In 2023, Crimean experts at the Centre of Civil Education “Almenda” also analyzed in a report the Russian Federation’s use of education for militarization, destruction of Ukrainian identity, and formation of loyal attitudes towards military actions and military crimes committed in Ukraine. 

They stated that, since 2022, the “Crimean scenario” of destroying Ukrainian education is currently being implemented in the Russian Federation-controlled territories of the Zaporizhzhia and Kherson regions. Crimean human rights NGO regularly publishes reports on the violation of children’s rights during the ongoing Russian-Ukrainian war.

Training members of the military patriotic social movement “Young Army” in the temporarily occupied Crimea

Additionally, Amnesty International and HRMMU remarked that by altering the substantive content of the curriculum, Russia has deliberately and systematically restricted access to education in the Ukrainian language. Education in the Ukrainian language has almost disappeared from Crimea.

By the end of 2014, occupying authorities had removed Ukrainian as a language of instruction from university-level education.

In the 2013-2014 academic year, 12,694 students were educated in Ukrainian. By the 2022-23 academic year, only 197 students (0.1 per cent of all students) were fully instructed in Ukrainian.

In addition, only 3,486 students learned Ukrainian as a school subject, an elective course, or an extracurricular activity (according to the illegitimate Ministry of Education, Sciences, and Youth of the “Republic of Crimea.”). 

The Crimean Human Rights Group reported in 2017 that only one school was offering education in the Ukrainian language.

In January 2024, the International Court of Justice found the way in which Russia had implemented its educational system in Crimea after 2014, with regard to school education in the Ukrainian language, had violated its obligations under Articles 2(1)(a) and 5(v) of the International Convention on the Elimination of All Forms of Racial Discrimination і Application of the International Convention for the Suppression of the Financing of Terrorism and of the International Convention on the Elimination of All Forms of Racial Discrimination (Ukraine v. Russian Federation), Judgment, 31 January 2024 (2024/8), paras. 358-370..

Amnesty International evaluated the availability of Crimean Tatar language education has been less affected. However, the Council of Europe (CoE) reported in 2022 that schools in Crimea attempt to “imbue schoolchildren with a sense of Russian patriotism and identity, at the expense of their Crimean Tatar affiliation.”

According to the CoE, the new curriculum paints Crimea as historically Russian, thereby undermining the Crimean Tatar legacy as an Indigenous People on the peninsula. It also reanimates old Soviet tropes accusing Crimean Tatars of collaborating with the Nazis during the Second World War.

By way of background, long before the Crimean Peninsula was conquered by the Russian Empire under the Empress Catherine II in 1783, various civilizations and cultures intersected and intertwined in Crimea.

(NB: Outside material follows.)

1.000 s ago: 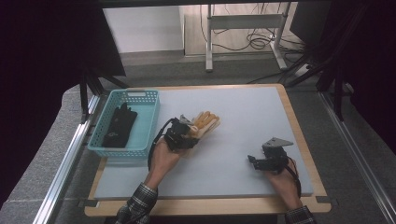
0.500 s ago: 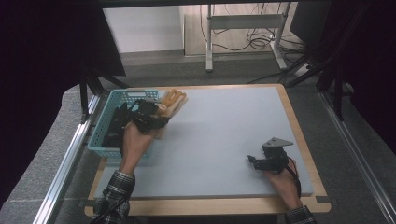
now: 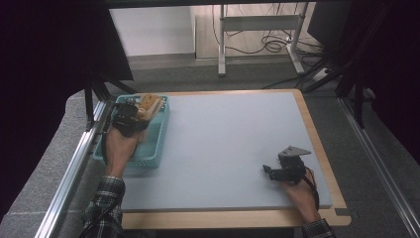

The peninsula was inhabited in early times as a crossroad of cultures, peoples, and trade. In the 15th century, the Crimean Khanate emerged and, shortly after its formation, fell under the authority of the Ottoman Empire. During the times of the Khanate, a pre-modern nation of Crimean Tatars was forged.

After the Khanate had been conquered and annexed by the Russian Empire, a large influx of settlers from the Russian Empire changed the ethnic composition of the peninsula. These settlers were particularly from mainland Ukraine, and the influx followed waves of semi-forced displacement and massive political and religious persecution of Crimean Tatars. After the annexation of Crimea by the Russian Empire, the share of Crimean Tatars living in the peninsula steadily decreased to only 25 per cent in 1900.

At the same time, part of the existing Crimean Tatar settlements were given new names and new towns were founded to be used as fortresses against the armies of Russia’s adversaries in the Black Sea region. The cultures of the indigenous peoples of the peninsula were marginalized by the Russian Empire, and the Crimean Tatar history of the peninsula was being erased.